In der Raffinerie Schwedt rollten plötzlich 24 Kesselwagen mit Benzin los. Zwei entgleisten und drohten zu explodieren. Das Grundwasser ist verseucht.

Von Sandra Dassler

Schwedt - Für etwa 80 Einwohner des Schwedter Ortsteils Stendell fand das Osterfest am Montagabend ein jähes Ende. Binnen weniger Minuten mussten sie ihre Häuser verlassen. Grund: Auf dem nahen Betriebsbahnhof der Schwedter PCK Raffinerie hatten sich kurz vor 20.30 Uhr 24 mit Benzin beladene Kesselwagen in Bewegung gesetzt. Zwei entgleisten, einer krachte gegen einen Brückenpfeiler und schlug leck. 80 000 Liter Benzin liefen aus. Wegen der hohen Explosionsgefahr wurde Stendell evakuiert und ein Schaumteppich um die Unfallstelle gelegt. Rund 100 Feuerwehrleute, Polizisten und Betriebsangehörige waren im Einsatz. Auch Rettungswagen und Notärzte wurden vorsorglich angefordert.

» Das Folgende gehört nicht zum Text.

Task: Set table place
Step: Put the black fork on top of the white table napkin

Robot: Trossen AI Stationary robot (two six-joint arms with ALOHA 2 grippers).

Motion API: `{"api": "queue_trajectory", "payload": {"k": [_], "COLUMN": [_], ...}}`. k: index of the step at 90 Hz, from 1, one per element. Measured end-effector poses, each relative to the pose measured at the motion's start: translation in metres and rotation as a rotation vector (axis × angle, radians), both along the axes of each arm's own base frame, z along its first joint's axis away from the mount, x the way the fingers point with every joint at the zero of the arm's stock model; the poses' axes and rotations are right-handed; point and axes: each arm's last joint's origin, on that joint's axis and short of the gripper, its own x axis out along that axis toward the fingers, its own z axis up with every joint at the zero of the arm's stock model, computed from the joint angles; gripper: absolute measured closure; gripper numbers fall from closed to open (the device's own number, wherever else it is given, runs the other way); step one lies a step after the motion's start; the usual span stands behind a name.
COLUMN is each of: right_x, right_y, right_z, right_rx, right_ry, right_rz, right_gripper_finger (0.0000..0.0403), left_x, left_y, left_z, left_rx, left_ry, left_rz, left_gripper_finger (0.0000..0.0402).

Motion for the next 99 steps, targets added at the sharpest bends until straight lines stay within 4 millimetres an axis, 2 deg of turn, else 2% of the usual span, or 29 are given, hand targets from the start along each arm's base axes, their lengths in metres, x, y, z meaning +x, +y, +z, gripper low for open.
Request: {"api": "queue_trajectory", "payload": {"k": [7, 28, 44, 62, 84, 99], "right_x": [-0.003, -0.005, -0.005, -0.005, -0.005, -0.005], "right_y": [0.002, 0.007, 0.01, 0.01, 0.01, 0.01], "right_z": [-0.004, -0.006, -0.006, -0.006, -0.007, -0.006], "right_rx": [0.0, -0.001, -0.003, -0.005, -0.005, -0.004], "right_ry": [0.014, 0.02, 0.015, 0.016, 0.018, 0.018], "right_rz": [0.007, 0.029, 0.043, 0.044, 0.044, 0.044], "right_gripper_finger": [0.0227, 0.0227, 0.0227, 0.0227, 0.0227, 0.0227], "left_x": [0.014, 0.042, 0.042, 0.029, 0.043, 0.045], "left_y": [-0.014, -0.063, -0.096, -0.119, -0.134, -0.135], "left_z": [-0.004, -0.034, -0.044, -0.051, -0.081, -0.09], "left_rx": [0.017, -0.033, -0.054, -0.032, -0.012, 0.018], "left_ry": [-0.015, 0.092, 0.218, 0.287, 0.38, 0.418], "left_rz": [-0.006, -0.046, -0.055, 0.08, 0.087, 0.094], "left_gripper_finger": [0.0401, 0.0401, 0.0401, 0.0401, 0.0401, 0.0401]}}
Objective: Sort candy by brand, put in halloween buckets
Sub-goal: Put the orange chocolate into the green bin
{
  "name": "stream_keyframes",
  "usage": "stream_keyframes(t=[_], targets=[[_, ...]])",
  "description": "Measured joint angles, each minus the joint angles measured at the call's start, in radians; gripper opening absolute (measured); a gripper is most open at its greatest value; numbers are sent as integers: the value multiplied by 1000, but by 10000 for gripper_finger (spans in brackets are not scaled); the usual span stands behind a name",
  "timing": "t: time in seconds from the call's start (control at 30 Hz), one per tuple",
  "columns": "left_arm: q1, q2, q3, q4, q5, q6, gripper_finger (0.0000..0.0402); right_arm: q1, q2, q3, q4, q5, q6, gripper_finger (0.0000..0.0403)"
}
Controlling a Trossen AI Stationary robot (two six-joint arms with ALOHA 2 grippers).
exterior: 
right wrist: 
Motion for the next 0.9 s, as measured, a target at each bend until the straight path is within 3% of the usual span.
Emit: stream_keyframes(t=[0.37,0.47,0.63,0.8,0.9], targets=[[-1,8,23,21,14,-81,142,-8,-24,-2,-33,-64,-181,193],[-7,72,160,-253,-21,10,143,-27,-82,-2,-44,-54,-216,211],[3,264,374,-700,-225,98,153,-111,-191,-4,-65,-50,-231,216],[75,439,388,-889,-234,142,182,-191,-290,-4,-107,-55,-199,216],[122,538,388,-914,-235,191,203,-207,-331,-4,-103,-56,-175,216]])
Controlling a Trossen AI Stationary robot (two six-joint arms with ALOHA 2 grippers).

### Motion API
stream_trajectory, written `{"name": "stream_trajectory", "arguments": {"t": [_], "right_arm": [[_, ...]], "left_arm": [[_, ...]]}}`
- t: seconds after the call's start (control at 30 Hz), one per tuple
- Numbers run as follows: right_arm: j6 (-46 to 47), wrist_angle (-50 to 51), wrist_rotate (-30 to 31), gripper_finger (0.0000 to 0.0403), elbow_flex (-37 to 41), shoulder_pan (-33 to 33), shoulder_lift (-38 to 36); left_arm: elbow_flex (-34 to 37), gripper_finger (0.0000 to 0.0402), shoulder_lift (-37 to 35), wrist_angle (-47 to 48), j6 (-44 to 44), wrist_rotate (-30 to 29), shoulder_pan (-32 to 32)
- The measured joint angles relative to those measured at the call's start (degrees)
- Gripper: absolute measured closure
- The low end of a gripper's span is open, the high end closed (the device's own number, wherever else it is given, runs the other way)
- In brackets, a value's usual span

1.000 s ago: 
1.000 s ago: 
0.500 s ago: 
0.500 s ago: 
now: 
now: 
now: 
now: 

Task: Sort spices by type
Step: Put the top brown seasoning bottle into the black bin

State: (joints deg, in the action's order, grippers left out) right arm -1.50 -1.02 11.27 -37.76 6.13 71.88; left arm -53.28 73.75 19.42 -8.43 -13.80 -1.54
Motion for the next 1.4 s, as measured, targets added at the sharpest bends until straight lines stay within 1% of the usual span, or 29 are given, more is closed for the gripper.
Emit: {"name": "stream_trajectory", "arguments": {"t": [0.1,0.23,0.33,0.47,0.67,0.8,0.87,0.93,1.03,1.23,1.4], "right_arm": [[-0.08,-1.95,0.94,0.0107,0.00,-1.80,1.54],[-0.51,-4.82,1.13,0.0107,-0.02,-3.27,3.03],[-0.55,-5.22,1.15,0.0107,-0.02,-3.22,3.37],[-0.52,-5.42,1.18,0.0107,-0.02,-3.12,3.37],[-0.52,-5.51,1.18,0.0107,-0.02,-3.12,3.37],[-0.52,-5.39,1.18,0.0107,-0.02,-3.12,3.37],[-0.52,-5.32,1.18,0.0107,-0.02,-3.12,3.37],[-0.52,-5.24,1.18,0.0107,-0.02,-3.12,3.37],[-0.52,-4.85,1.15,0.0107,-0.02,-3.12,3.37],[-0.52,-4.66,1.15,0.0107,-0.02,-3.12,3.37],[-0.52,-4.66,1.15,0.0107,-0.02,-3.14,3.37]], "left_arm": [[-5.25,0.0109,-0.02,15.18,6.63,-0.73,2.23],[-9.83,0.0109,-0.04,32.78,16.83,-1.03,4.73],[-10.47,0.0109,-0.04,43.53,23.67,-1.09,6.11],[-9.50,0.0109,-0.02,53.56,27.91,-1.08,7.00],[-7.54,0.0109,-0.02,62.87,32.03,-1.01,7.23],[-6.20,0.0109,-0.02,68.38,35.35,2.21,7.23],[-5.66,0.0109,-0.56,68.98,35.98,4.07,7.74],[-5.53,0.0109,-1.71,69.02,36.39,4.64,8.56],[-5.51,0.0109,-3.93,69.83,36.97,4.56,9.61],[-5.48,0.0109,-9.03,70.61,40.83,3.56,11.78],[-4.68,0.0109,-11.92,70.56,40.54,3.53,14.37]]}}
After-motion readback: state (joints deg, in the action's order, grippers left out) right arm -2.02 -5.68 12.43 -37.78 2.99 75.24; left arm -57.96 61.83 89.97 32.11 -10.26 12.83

„Zum Glück war es am Abend nicht mehr so warm“, sagt Ehrenfried Hartwig, der Leiter des Umweltamtes im Landkreis Uckermark: „Wenn sich das Benzin entzündet hätte und es zur Explosion gekommen wäre – nicht auszudenken.“

Hartwig hat nun ein anderes Problem. Die 80 000 Liter Benzin sind größtenteils im Erdreich versickert. „Ein kleiner Teil des Kraftstoffs ist in einen Wassergraben gelangt, den wir schnell absperren und abschöpfen konnten“, sagt er: „Die restliche Menge ist in einer Art Blase bis auf das Grundwasser gelangt. Experten versuchen, es zu lokalisieren, damit man es von dort wieder abpumpen kann.“

Gestern seien die Einwohner darüber informiert worden, dass sie kein Wasser aus privaten Brunnen nutzen dürften. Das aus der Trinkwasserleitung stammende Wasser sei hingegen unbedenklich. Inzwischen sind fast alle Anwohner in ihre Häuser zurückgekehrt. Sie müssen zwar mit Benzingestank und den Aufräumarbeiten leben, sind aber froh, dass eine Katastrophe verhindert wurde. 1997 war ein Kesselwagenzug aus Schwedt bei der Fahrt durch den Bahnhof Elsterwerda entgleist. Zwei Wagen explodierten, Gebäude wurden zerstört, im Feuerregen starben zwei Menschen, mehrere wurden verletzt.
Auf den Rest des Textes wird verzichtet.